:: What you should do ::
An exact copy of all the data below is needed, without its pictures.

:: Given data ::
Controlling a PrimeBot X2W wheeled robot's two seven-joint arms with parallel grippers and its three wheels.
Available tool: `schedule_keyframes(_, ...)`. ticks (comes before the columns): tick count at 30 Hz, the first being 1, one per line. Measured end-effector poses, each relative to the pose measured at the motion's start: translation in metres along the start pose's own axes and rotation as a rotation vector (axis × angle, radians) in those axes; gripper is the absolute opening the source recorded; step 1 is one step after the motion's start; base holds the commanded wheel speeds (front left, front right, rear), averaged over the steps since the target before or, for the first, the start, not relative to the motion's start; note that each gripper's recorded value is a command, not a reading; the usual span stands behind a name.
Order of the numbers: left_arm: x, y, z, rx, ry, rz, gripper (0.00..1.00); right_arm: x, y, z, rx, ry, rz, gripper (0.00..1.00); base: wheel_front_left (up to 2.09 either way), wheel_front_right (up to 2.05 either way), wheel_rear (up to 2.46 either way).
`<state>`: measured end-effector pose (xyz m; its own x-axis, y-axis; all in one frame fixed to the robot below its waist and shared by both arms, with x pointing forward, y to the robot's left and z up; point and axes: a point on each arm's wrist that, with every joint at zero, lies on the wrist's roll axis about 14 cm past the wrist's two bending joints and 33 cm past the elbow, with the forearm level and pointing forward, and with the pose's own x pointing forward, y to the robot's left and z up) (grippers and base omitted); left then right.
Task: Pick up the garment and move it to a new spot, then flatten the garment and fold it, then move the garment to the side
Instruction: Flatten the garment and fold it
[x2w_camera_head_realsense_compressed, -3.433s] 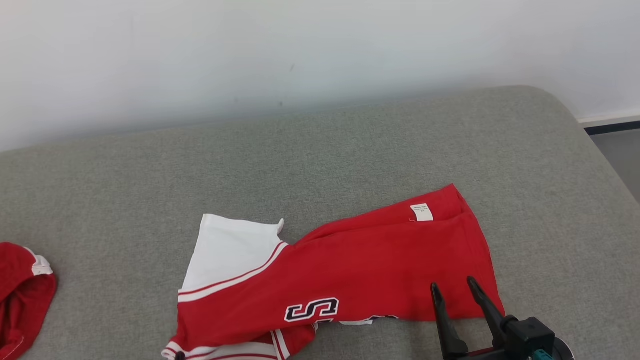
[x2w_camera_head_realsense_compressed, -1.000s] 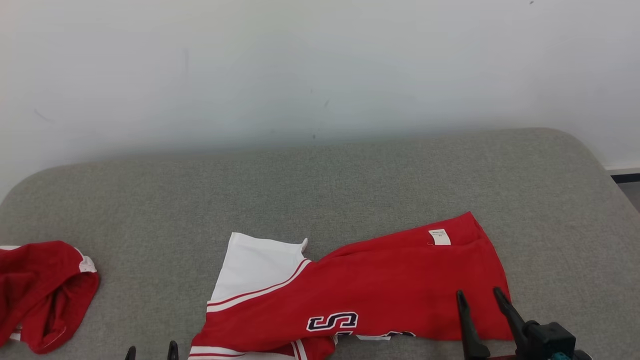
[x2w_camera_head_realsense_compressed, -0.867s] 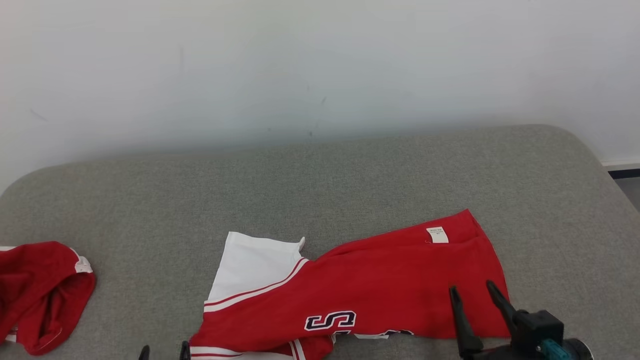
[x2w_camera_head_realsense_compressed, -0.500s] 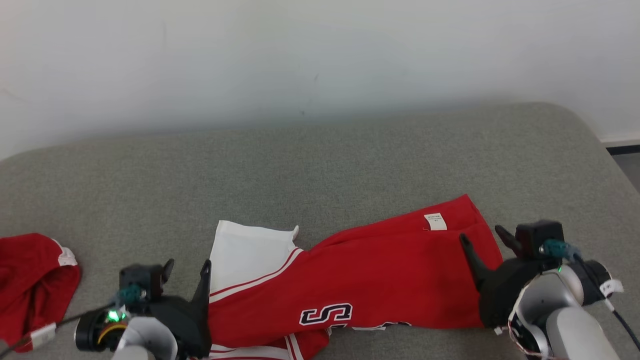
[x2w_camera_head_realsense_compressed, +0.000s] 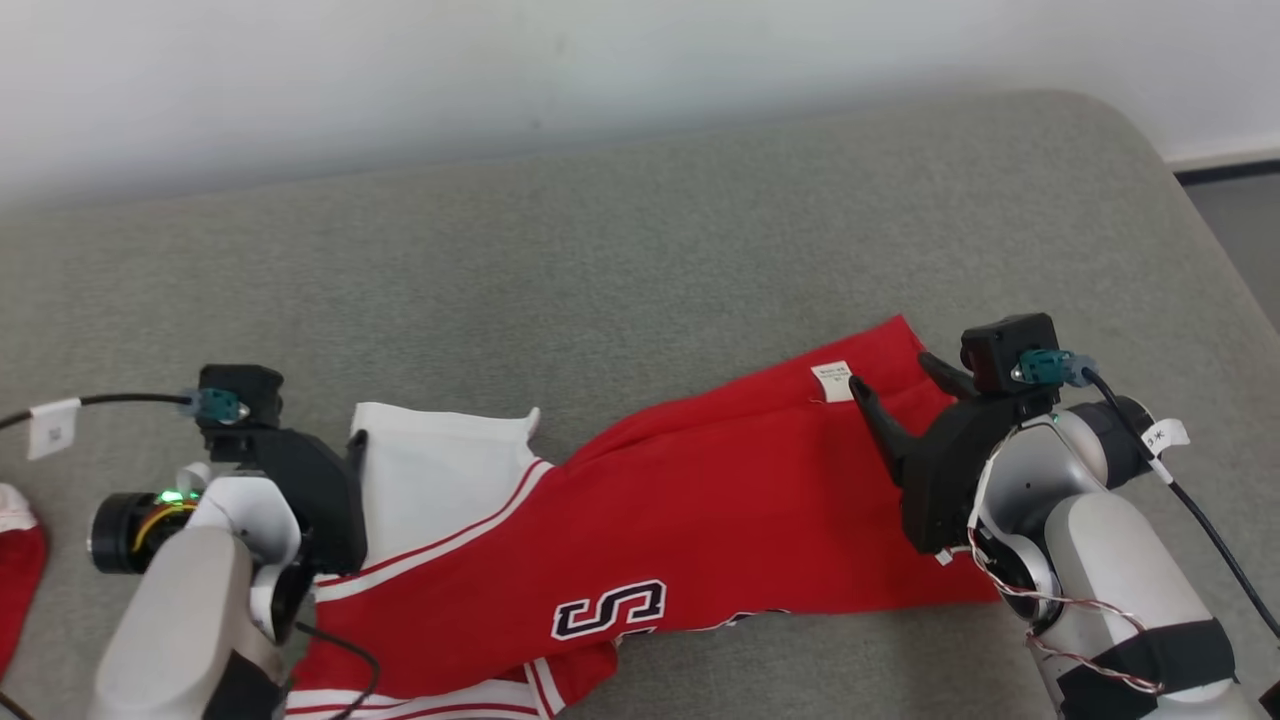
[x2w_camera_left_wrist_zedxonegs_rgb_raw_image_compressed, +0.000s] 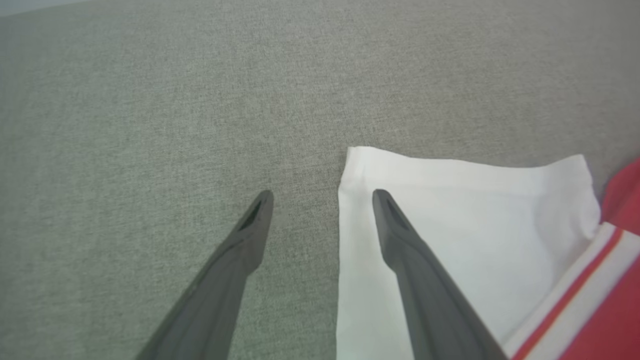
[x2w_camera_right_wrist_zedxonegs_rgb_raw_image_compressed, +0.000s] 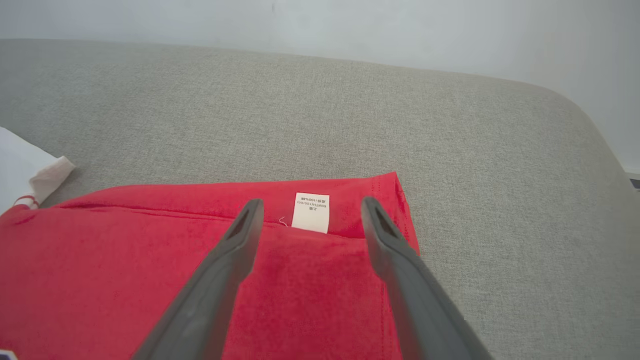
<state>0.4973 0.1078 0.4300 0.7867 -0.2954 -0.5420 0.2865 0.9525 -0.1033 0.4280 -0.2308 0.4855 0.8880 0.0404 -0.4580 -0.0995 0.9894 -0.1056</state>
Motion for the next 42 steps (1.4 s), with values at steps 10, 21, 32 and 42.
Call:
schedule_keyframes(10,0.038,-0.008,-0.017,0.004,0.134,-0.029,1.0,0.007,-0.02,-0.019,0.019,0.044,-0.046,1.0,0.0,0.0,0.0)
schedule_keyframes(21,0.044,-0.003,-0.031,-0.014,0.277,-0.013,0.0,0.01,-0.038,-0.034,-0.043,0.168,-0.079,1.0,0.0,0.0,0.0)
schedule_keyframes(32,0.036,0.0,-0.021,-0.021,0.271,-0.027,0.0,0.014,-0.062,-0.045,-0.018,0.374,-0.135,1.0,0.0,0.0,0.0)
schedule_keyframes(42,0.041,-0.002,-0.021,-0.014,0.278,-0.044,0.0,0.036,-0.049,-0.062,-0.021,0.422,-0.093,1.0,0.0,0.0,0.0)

:: Answer to the exercise ::
Controlling a PrimeBot X2W wheeled robot's two seven-joint arms with parallel grippers and its three wheels.
Available tool: `schedule_keyframes(_, ...)`. ticks (comes before the columns): tick count at 30 Hz, the first being 1, one per line. Measured end-effector poses, each relative to the pose measured at the motion's start: translation in metres along the start pose's own axes and rotation as a rotation vector (axis × angle, radians) in those axes; gripper is the absolute opening the source recorded; step 1 is one step after the motion's start; base holds the commanded wheel speeds (front left, front right, rear), averaged over the steps since the target before or, for the first, the start, not relative to the motion's start; note that each gripper's recorded value is a command, not a reading; the usual span stands behind a name.
Order of the numbers: left_arm: x, y, z, rx, ry, rz, gripper (0.00..1.00); right_arm: x, y, z, rx, ry, rz, gripper (0.00..1.00); base: wheel_front_left (up to 2.09 either way), wheel_front_right (up to 2.05 either way), wheel_rear (up to 2.46 either way).
`<state>`: measured end-effector pose (xyz m; its own x-axis, y-axis; all in one frame fixed to the robot below its waist and shared by both arms, with x pointing forward, y to the robot's left and z up; point and axes: a point on each arm's wrist that, with every joint at zero, lies on the wrist's roll axis about 14 cm past the wrist's two bending joints and 33 cm past the elbow, with the forearm level and pointing forward, and with the pose's own x pointing forward, y to the robot's left and z up) (grippers and base omitted); left then right.
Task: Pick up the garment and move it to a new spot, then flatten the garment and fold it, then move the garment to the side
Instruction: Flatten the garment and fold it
[x2w_camera_head_realsense_compressed, -3.433s] 
[x2w_camera_head_realsense_compressed, -1.000s] 
[x2w_camera_head_realsense_compressed, -0.867s] 
[x2w_camera_head_realsense_compressed, -0.500s] 
[x2w_camera_head_realsense_compressed, +0.000s] 
[x2w_camera_left_wrist_zedxonegs_rgb_raw_image_compressed, +0.000s] 
[x2w_camera_right_wrist_zedxonegs_rgb_raw_image_compressed, +0.000s] 
<state>0.4973 0.1078 0.4300 0.7867 -0.2954 -0.5420 0.2865 0.9525 -0.1033 0.4280 -0.2308 0.4855 0.8880 0.0404 -0.4580 -0.0995 0.9894 -0.1056</state>
Motion for the next 42 steps (1.4 s), with values at steps 10, 21, 32 and 42.
Call:
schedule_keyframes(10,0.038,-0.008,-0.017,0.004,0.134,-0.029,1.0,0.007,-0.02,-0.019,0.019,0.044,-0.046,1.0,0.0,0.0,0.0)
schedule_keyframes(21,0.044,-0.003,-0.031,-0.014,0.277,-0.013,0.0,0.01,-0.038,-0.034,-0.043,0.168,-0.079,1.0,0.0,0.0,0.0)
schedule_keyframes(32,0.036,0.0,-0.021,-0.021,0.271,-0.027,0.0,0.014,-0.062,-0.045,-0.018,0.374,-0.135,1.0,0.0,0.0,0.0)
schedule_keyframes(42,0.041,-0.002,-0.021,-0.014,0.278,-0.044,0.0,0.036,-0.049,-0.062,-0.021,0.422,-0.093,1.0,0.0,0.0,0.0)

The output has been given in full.